The algorithm is as follows:
$$U(\lambda) = c_0\lambda^2 + c_1\lambda + c_2$$ $$R(\lambda) = \frac{1}{2} + \frac{U}{2\sqrt{1 + U^2}}$$
$$E(\lambda) = I(\lambda)R(\lambda)$$
$$\begin{cases}
X = k\int \bar E(\lambda) \bar x(\lambda) \mathrm{d}\lambda
Y = k\int \bar E(\lambda) \bar y(\lambda) \mathrm{d}\lambda
Z = k\int \bar E(\lambda) \bar z(\lambda) \mathrm{d}\lambda
\end{cases}$$
where $\bar x$, $\bar y$ and $\bar z$ are the cmfs (color matching functions), quantizing human color vision. They are closely related to (but not the same as) spectral sensivities of the three different kinds of cone cells in a human eye. In particular $\bar y$ is the luminosity function used in photometry, describing how bright light of different wavelengths appears. The normalization constant $k$,
$$k = \left(\int I(\lambda) y(\lambda) \mathrm{d}\lambda\right)^{-1}$$
assures that $Y = 1$ for perfectly white surfaces and that arbitrary units can be used for the illuminant and the cmfs.
$$X_n = \frac{X}{X_I}$$
$$f_X = \begin{cases}
\sqrt[3]{X_n} &\text{for}~~X_n > \left(\frac{24}{116}\right)^3
\frac{841X_n}{108} + \frac{4}{29} &\text{otherwise}
\end{cases}$$
Likewise for the remaining two components.
$$\begin{cases}
L^* = 116 f_Y - 16
a^* = 500(f_X - f_Y)
b^* = 200(f_Y - f_Z)
\end{cases}$$
$$\Delta E = \sqrt{(L^* - L^*_\text{target})^2 + (a^* - a^*_\text{target})^2 + (b^* - b^*_\text{target})^2}$$
Because spectral data is typically discrete, that is measured at some chosen wavelengths (e.g. every 10 nanometers in the visible range), the algorithm above operates on arrays rather than continuous functions. Integrals are approximated simply as the corresponding finite sum: $$\int f(x) \mathrm{d}x \approx \sum_i f_i \Delta x$$ This method turned out to be both fast and accurate enough in this application.

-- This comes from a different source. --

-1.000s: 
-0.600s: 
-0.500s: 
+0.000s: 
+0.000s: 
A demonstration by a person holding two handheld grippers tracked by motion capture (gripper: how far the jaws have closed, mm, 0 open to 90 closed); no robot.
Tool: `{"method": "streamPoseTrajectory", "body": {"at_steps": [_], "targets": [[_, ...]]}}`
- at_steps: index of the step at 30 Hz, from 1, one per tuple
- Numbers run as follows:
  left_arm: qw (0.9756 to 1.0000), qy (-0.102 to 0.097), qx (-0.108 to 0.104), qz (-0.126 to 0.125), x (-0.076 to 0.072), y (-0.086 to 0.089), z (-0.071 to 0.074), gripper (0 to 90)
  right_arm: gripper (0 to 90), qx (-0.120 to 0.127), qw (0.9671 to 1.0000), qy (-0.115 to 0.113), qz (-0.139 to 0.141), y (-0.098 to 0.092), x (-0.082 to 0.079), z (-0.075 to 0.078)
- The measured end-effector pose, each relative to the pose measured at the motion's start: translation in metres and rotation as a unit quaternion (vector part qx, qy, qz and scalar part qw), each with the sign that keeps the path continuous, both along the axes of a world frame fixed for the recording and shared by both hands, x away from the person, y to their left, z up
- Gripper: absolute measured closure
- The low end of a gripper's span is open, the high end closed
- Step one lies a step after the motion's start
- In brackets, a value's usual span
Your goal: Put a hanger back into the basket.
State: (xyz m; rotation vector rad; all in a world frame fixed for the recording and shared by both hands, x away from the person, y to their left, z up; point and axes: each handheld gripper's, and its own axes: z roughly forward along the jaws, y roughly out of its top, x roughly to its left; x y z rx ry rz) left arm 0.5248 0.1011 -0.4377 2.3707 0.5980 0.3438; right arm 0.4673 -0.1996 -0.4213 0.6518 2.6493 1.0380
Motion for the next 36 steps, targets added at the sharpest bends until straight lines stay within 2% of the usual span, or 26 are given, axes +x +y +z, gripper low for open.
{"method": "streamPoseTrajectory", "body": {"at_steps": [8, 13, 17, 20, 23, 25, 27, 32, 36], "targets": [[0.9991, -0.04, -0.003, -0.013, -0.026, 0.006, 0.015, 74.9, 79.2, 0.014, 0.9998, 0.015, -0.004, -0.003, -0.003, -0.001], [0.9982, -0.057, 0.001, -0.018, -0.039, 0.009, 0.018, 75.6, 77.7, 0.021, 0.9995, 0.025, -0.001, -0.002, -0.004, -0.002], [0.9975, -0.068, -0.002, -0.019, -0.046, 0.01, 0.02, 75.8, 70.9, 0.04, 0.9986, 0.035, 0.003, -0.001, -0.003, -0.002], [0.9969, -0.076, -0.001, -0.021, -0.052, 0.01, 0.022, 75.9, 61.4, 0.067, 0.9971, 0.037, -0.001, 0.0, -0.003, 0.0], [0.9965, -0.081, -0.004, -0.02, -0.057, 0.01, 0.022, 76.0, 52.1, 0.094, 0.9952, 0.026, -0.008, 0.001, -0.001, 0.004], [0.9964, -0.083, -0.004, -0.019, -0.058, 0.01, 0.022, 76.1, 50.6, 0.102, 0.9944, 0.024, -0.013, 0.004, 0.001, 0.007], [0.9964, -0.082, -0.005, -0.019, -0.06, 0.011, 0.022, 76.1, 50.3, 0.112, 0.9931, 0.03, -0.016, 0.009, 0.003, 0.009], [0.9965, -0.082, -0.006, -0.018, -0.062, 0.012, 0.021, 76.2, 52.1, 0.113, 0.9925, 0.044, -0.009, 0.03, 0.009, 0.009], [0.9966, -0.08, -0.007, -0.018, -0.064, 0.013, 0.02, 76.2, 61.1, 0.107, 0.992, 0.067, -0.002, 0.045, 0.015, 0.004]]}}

How does $\Delta E$ depend on the function inputs? Since this is a scalar function of multiple variables, what we're looking for is the gradient or three derivatives of $\Delta E$ with respect to each of the inputs. The answer is given by a repeated application of the chain rule.

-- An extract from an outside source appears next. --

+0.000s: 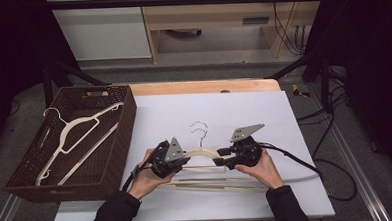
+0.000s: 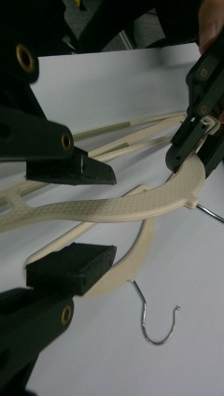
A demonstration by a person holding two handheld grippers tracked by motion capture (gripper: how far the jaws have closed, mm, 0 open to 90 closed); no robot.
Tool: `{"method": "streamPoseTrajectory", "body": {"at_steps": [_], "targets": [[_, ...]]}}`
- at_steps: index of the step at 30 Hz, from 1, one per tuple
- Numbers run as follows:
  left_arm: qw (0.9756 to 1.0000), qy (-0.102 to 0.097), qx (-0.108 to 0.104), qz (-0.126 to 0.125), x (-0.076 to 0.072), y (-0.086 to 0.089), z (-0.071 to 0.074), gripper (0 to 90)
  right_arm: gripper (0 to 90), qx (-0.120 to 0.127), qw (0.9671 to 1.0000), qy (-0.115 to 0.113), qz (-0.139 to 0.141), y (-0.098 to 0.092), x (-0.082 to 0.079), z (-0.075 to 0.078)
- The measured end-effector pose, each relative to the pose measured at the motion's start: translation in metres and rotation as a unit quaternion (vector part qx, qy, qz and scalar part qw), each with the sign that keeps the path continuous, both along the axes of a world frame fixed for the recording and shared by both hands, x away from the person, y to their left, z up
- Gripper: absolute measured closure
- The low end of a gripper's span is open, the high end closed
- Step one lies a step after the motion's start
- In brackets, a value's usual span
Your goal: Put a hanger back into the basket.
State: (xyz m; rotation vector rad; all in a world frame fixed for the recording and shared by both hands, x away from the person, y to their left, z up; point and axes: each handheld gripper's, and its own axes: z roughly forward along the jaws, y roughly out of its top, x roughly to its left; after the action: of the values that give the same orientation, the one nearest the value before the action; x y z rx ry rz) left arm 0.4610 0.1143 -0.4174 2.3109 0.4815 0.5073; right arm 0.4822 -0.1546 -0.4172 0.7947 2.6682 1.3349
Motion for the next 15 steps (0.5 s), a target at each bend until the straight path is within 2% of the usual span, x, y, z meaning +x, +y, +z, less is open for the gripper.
{"method": "streamPoseTrajectory", "body": {"at_steps": [4, 7, 10, 13, 15], "targets": [[1.0, 0.003, -0.002, -0.001, -0.002, 0.0, 0.0, 76.3, 72.4, -0.009, 0.9998, 0.018, 0.004, 0.005, 0.003, -0.005], [1.0, 0.002, 0.0, -0.001, -0.004, -0.001, 0.0, 76.3, 80.1, -0.01, 0.9995, 0.023, 0.018, 0.005, 0.004, -0.007], [0.9999, 0.005, -0.008, -0.006, -0.007, 0.002, 0.003, 76.3, 81.5, 0.0, 0.999, 0.034, 0.03, 0.004, 0.002, -0.005], [0.9996, 0.007, -0.02, -0.018, -0.011, 0.005, 0.007, 75.9, 82.9, 0.013, 0.9982, 0.032, 0.049, 0.002, -0.002, -0.001], [0.9989, 0.019, -0.036, -0.023, -0.013, 0.009, 0.01, 72.9, 83.9, 0.023, 0.9971, 0.035, 0.063, 0.001, -0.005, 0.002]]}}
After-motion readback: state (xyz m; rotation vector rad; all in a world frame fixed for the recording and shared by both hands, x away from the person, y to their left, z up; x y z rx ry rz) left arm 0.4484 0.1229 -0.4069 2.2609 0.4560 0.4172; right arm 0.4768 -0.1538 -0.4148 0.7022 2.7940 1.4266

The easiest way to approach it is to start from the beginning of the algorithm and compute the three functions $\mathrm{d}R/\mathrm{d}c_i$. (In code the result is a 3-by-n array, where n is the number of discrete wavelengths.) Then compute the derivatives of $E$ using the chain rule. $$\frac{\mathrm{d}E}{\mathrm{d}c_i} = \frac{\mathrm{d}E}{\mathrm{d}R}\frac{\mathrm{d}R}{\mathrm{d}c_i} = I\frac{\mathrm{d}R}{\mathrm{d}c_i}$$ The derivatives of $R$ have already been computed in the previous step. Doing this step by step will eventually lead to $\frac{\mathrm{d}(\Delta E)}{\mathrm{d}L^*}$, $\frac{\mathrm{d}(\Delta E)}{\mathrm{d}a^*}$ and $\frac{\mathrm{d}(\Delta E)}{\mathrm{d}b^*}$ and ultimately the gradient of $\Delta E$. Take a look at the full code to see all the formulas.

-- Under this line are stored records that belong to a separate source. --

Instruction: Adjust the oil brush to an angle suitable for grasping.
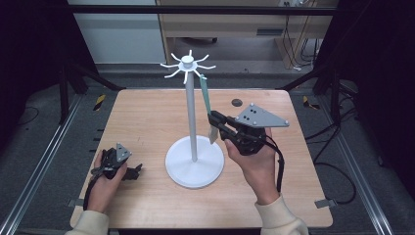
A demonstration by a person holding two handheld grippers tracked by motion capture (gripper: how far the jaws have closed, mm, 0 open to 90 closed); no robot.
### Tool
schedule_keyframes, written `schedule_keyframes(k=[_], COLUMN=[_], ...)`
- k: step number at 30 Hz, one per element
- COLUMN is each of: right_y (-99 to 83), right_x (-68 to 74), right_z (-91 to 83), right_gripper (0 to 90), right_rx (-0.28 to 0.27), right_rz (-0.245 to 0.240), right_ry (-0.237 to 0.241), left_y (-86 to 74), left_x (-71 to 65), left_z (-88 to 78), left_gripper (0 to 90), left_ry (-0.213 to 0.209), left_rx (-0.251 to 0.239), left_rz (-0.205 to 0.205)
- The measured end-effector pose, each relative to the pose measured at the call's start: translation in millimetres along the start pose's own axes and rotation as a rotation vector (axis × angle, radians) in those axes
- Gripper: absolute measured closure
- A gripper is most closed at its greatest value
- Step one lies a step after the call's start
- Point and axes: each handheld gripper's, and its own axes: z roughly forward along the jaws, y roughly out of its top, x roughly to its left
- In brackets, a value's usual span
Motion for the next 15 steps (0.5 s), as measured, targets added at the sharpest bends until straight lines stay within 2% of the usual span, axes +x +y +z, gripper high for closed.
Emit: schedule_keyframes(k=[15], right_y=[-0.9], right_x=[-0.6], right_z=[0.2], right_gripper=[82.2], right_rx=[-0.005], right_rz=[-0.001], right_ry=[0.003], left_y=[-0.7], left_x=[0.3], left_z=[-0.3], left_gripper=[2.7], left_ry=[-0.003], left_rx=[0.001], left_rz=[-0.006])
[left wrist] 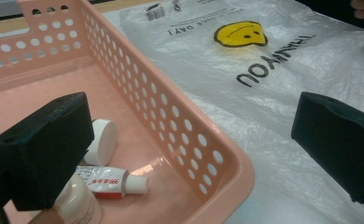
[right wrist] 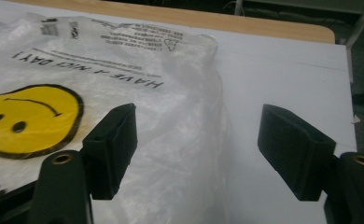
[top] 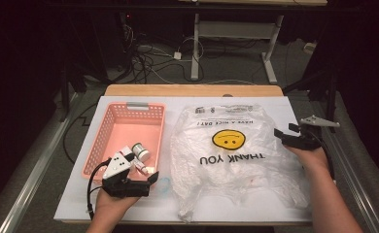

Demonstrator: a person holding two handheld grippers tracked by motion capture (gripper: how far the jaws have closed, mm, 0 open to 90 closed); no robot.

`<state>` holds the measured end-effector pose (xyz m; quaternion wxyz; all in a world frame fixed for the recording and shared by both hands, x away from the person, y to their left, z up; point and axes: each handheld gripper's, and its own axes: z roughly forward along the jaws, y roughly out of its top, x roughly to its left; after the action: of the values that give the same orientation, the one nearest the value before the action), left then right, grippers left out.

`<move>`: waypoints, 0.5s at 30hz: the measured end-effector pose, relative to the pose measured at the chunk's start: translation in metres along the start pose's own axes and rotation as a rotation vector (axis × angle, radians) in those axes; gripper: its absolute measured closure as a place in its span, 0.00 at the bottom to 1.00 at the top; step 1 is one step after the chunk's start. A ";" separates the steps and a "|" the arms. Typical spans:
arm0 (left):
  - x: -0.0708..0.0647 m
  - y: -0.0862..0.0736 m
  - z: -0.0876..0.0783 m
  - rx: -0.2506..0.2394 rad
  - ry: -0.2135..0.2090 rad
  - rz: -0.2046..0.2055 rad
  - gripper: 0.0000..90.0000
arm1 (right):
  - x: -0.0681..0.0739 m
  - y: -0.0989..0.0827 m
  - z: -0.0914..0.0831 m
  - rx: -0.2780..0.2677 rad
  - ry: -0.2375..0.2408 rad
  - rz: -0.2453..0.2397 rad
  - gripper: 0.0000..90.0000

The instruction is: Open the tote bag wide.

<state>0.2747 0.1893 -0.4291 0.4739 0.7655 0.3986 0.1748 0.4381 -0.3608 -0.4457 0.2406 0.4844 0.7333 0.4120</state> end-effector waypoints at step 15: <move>-0.004 -0.002 0.000 -0.016 -0.026 -0.004 0.00 | -0.011 0.009 0.073 0.209 0.029 -0.048 0.53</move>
<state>0.2715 0.1869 -0.4300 0.4855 0.7630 0.3926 0.1672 0.5022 -0.3424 -0.4784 0.1878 0.4831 0.7872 0.3342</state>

There is a clever trick to “automagically” compute derivatives, without having to go step-by-step, differentiating every operation and writing code manually like I did. Dual numbers have the interesting property that, when used correctly, their dual parts are the derivatives of their real parts. They're defined very similarly to complex numbers, but instead of $z = a+bi$, $i^2 = -1$, one has $z = a + b\epsilon$, $\epsilon^2 = 0$. (Even more interestingly, this can be extended to higher derivatives as well!). See automatic differentiation on Wikipedia.
The code I wanted to differentiate was simple enough that I didn't bother looking for and learning a new Python module. I also avoided pulling additional dependencies.